JavaScript is cool again?

Ever since JavaScript was conceived, there’s always been a stigma attached to using it. The arguments which are thrown around include saying that most people have it turned off, it doesn’t work consistently across browsers, and there are evil security bugs. But if this is the case, why would Google, arguably one of the webs best known companies, be using it at the core of two of its services - GMail and Google Suggest (beta)?

Well, there are a few reasons. PassiveDigressive makes the points of immediacy and bandwidth conservation - simply, you want new information right now, without a round trip to the server, and if you do have to make a trip to the server you only want to grab the new information. What you don’t want to have to do is grab an entire page full of menu bars, backgrounds and the like every time you change some information in a form.

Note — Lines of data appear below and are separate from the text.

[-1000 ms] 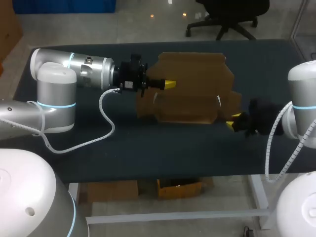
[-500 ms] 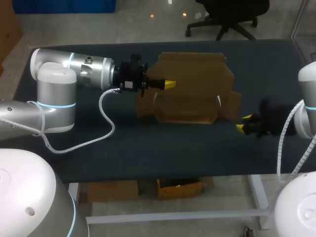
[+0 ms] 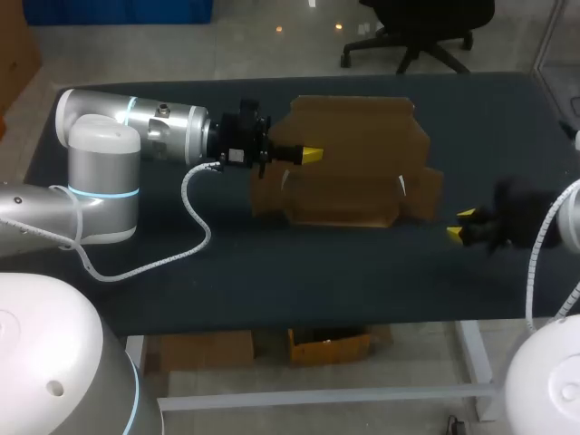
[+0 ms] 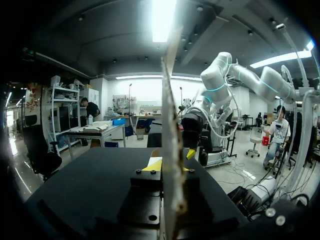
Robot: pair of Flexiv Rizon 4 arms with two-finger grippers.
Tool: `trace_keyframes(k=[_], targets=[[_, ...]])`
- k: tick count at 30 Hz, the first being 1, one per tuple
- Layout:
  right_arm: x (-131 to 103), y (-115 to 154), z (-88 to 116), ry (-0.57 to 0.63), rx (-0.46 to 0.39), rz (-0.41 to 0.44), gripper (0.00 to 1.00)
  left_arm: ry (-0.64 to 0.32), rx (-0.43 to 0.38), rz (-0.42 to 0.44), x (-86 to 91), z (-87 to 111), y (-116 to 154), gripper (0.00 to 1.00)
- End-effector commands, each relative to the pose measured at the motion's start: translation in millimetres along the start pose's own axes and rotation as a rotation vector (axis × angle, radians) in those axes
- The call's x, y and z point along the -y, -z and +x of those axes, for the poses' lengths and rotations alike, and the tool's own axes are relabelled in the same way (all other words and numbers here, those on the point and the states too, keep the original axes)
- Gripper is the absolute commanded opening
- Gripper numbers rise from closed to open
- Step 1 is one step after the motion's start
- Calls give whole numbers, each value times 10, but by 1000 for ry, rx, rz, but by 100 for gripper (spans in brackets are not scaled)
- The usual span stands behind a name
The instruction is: Assemble the packaging by folding the flat box into shape, placing the metal phone stand inside, and closing the box properly
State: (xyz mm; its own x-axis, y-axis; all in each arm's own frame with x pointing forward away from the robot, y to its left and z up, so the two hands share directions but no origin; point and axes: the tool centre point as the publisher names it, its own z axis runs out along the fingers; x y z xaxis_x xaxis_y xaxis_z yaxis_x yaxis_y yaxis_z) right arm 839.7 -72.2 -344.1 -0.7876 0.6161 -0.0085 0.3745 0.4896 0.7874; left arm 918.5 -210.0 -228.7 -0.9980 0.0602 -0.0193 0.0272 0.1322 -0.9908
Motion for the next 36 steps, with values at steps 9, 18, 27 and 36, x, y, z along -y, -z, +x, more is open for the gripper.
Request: trace_keyframes(k=[9,18,27,36], targets=[[30,-125,-260,17,-24,-71,38,0,2,-1,-14,10,2,0],[-46,-268,-393,44,-51,-96,37,0,2,-1,-14,10,2,0],[-142,-397,-473,69,-81,-116,37,0,2,-1,-14,10,2,0],[-251,-517,-507,100,-98,-151,34,0,2,-1,-14,10,2,0]])
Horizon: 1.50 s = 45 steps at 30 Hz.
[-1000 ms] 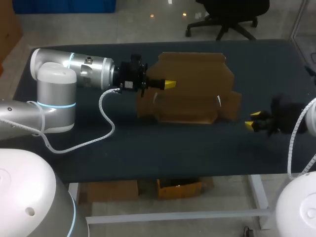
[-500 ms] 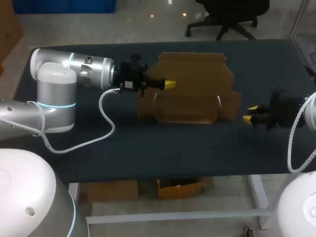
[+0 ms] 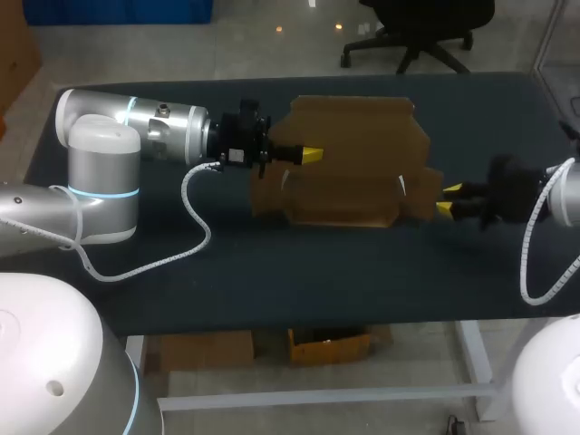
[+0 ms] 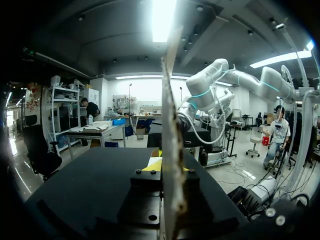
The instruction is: Assemble the packaging by folding the flat box into shape, placing the metal phone stand inside, and closing the box properly
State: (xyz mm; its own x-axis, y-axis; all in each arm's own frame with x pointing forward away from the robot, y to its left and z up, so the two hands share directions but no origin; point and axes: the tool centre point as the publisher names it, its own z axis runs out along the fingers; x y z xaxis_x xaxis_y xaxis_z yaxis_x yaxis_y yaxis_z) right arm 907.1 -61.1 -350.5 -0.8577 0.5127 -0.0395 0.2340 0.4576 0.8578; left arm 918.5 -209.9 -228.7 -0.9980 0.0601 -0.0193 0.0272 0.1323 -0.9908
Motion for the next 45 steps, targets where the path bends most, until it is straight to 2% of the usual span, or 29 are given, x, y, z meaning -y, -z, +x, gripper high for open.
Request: trace_keyframes(k=[1,16,30,34,45], targets=[[19,-87,-58,5,-13,-24,34,0,2,-1,-14,10,1,0],[-41,-252,-188,15,-38,-45,33,0,2,-1,-14,10,1,0],[-71,-424,-255,10,-70,-32,31,0,2,-1,-14,10,1,0],[-73,-443,-241,7,-73,-34,24,0,2,-1,-14,10,1,0],[-70,-438,-166,0,-69,-33,16,0,2,-1,-14,10,1,0]])
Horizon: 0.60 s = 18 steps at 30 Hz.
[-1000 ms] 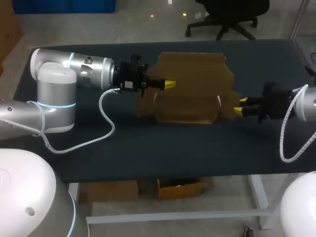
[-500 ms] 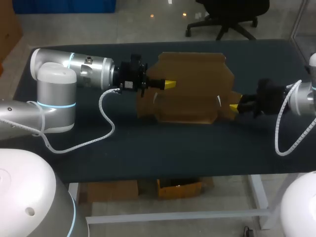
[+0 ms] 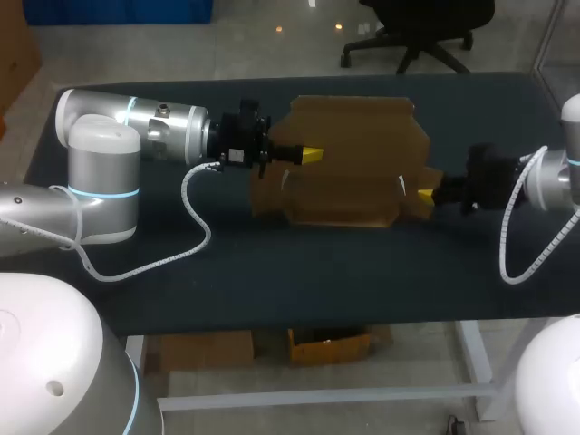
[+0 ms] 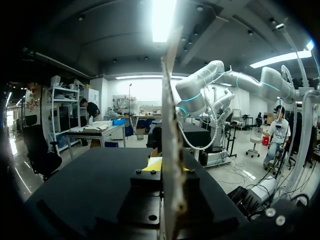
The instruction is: Assemble the packaging by folding the flat box into shape, placing the metal phone stand inside, and closing the box properly
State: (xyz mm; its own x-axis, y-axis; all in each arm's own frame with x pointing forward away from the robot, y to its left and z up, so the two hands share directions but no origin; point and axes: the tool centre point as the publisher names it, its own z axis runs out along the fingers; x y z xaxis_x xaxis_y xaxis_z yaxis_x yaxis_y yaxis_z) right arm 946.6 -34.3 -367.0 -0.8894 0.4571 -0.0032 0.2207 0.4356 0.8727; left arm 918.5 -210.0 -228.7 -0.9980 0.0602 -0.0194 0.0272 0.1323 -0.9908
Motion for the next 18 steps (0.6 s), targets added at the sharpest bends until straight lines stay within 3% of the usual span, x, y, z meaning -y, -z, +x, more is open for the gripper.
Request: trace_keyframes(k=[1,18], targets=[[2,24,42,-1,6,-3,16,0,2,-1,-14,9,2,0],[27,64,158,-19,30,-4,6,0,2,-1,-14,9,2,0]])
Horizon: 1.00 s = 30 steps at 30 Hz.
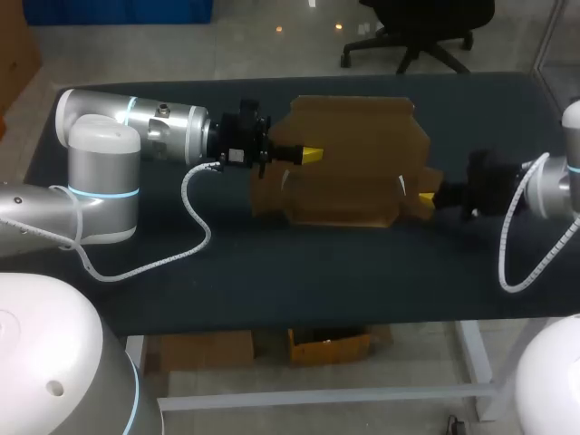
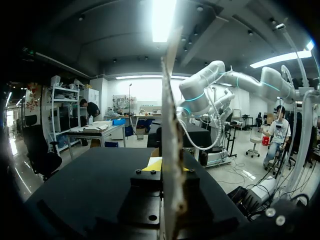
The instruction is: Assemble the packaging by folding the flat box into shape, placing the metal phone stand inside, and closing the box properly
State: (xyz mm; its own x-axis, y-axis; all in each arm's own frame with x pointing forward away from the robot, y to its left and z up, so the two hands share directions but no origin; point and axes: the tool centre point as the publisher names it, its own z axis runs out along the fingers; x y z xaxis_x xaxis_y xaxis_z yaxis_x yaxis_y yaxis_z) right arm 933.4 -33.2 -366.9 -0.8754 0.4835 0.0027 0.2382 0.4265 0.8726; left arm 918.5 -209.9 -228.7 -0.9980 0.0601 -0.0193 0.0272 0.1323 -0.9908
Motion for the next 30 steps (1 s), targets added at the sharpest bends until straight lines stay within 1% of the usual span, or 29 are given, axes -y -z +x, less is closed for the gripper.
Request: trace_keyframes(k=[1,5,6,19,30], targets=[[3,19,41,0,8,-4,5,0,2,-1,-14,9,1,0],[1,17,59,-5,14,-5,2,0,2,-1,-14,9,1,0],[2,17,65,-6,16,-6,0,0,2,-1,-14,9,1,0],[-1,13,125,-22,36,-8,0,0,2,-1,-14,9,1,0],[22,24,191,-53,77,-17,0,0,2,-1,-14,9,1,0]])
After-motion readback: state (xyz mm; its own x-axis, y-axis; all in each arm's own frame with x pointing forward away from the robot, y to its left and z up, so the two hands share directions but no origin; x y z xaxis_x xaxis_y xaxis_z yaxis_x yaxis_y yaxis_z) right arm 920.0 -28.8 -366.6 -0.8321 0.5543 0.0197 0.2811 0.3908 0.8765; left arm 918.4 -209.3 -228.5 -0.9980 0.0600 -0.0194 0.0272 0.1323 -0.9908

This is exactly what Google Suggest does. Each time you type a new character, a tiny remote procedure call (RPC) is sent to the google servers using JavaScript, the results of which are dynamically integrated into the page that the user is already on. The first time I saw this happening last week, I did like out a little cry of “wow”. The whole process is utterly transparent to the end user, and it’s just so fast! Admittedly, I am connected to the internet via a very fast university connection, but the “ooh”s and “ahhh”s that I’m hearing from people using much slower connections suggests that it’s pretty darned fast for them too. Chris Justus has written an excellent blog entry which dissects Google Suggest, and gives a much clearer idea of how it works.

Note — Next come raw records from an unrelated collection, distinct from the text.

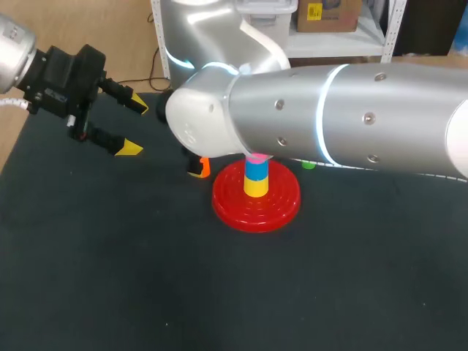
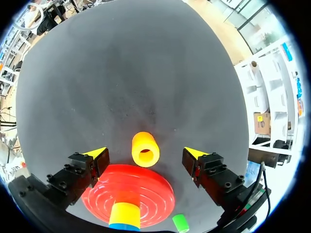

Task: Pick up and stack the cylinders on the red base in this order: pink,purple,orange,green

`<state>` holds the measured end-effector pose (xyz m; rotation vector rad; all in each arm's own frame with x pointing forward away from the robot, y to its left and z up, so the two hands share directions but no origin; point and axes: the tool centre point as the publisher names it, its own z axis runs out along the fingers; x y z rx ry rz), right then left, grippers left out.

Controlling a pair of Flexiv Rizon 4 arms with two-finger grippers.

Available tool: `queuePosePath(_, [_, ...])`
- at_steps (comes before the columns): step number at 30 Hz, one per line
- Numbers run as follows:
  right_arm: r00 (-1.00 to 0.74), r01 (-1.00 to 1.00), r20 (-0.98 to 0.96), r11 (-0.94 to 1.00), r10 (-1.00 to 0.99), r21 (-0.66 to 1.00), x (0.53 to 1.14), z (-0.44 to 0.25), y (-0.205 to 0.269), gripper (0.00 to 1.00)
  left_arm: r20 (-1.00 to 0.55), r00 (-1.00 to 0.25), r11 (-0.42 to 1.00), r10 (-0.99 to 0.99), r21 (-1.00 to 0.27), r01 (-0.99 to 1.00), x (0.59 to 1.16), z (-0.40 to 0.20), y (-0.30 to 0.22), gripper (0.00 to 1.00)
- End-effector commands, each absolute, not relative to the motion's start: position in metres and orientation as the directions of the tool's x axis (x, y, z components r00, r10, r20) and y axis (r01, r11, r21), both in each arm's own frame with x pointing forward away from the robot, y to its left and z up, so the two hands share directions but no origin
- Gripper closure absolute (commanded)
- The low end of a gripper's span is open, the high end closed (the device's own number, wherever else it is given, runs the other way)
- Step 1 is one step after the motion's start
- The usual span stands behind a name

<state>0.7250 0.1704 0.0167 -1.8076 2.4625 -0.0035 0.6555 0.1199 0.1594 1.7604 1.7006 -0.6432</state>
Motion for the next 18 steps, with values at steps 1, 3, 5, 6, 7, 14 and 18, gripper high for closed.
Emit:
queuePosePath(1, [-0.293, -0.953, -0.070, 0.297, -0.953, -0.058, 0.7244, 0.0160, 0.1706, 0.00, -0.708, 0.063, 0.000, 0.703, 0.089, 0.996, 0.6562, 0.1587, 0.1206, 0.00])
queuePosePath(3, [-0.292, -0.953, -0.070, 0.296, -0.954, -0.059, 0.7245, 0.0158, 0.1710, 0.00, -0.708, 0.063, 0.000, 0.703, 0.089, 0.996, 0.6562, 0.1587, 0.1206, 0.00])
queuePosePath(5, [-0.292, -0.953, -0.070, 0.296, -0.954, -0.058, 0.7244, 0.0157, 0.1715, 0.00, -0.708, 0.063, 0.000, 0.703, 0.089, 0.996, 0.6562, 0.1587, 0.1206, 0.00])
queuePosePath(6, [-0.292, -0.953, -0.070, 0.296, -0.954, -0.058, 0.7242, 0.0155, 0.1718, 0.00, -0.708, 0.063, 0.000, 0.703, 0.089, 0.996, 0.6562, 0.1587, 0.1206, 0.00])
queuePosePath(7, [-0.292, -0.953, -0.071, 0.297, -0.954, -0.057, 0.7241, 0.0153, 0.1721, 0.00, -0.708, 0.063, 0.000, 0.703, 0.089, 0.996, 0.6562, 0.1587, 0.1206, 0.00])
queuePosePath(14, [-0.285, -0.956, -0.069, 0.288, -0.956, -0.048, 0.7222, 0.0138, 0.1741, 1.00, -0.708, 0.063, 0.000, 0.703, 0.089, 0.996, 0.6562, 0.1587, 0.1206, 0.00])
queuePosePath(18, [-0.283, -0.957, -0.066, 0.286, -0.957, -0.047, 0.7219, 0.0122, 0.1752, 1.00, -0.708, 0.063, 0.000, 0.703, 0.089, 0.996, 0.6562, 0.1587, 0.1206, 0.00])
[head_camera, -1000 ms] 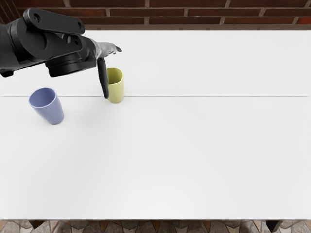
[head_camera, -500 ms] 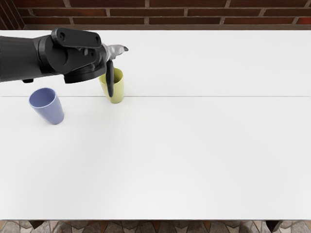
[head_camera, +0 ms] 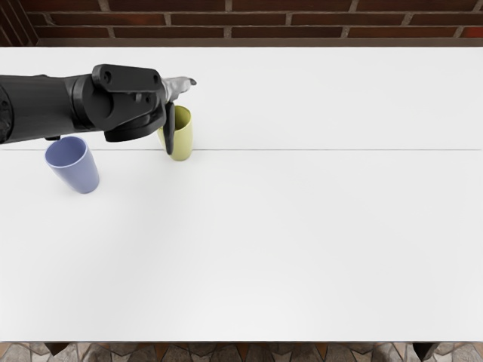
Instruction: Pick up cup and place in cup with left hand
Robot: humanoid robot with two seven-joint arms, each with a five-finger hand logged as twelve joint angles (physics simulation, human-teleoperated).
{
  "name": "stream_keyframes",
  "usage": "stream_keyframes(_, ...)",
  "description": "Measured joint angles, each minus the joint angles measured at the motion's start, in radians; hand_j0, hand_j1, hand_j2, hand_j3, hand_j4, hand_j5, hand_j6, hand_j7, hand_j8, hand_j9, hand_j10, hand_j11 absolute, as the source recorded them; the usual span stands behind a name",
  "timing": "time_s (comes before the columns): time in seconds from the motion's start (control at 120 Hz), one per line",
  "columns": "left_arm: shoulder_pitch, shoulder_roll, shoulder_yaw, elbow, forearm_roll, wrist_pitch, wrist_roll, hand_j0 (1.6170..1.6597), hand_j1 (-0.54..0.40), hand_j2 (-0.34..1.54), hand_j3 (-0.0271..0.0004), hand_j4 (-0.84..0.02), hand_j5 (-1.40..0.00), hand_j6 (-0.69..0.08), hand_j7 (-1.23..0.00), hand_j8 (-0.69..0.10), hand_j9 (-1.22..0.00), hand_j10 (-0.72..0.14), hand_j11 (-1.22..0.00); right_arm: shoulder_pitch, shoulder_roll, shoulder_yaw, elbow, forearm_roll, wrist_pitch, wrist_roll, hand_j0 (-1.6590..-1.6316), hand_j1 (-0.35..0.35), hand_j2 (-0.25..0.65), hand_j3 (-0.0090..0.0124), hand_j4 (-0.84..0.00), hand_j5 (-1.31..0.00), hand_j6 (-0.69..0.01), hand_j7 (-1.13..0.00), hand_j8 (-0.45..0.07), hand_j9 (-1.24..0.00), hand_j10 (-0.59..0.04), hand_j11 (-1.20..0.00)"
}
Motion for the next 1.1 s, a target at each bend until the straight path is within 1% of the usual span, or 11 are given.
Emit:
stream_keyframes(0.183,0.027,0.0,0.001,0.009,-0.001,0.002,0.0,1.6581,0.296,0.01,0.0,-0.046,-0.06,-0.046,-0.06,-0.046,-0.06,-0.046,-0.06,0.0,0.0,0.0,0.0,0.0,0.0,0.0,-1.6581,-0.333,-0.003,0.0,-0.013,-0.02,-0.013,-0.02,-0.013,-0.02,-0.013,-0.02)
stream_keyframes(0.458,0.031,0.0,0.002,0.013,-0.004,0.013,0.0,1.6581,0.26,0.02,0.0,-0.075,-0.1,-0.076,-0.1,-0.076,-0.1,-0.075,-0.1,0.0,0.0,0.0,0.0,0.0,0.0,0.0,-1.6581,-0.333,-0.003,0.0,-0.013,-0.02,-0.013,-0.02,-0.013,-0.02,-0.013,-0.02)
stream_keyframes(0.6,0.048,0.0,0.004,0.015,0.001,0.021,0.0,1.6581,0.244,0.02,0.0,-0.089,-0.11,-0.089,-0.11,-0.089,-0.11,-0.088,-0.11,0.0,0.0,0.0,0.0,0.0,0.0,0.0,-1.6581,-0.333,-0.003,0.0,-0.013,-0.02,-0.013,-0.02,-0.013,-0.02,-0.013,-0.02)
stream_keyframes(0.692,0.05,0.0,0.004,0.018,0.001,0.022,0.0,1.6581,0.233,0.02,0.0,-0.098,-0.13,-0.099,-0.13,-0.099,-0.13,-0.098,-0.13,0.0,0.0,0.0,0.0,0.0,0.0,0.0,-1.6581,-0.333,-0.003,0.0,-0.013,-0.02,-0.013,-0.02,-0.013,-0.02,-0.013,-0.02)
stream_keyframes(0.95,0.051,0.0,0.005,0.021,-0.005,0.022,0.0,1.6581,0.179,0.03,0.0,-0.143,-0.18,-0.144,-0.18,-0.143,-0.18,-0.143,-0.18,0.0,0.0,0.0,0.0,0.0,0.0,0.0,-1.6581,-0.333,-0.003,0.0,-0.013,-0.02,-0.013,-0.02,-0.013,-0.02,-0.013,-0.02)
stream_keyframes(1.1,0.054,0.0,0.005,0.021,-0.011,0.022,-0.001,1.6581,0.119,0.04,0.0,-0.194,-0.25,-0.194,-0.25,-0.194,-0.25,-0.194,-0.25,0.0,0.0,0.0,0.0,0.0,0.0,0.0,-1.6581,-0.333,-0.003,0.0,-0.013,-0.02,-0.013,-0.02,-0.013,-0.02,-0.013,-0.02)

It looks like JavaScript is gaining in popularity again for high quality web applications. If people like Google are going to demand that you have it running in order to use things like GMail, then its possible that more people will start to have it turned on again. While I’m personally not likely to be integrating lots of JavaScript into, I look forward to more people doing the sort of speedy, cross-browser, client side coding that Google is writing now.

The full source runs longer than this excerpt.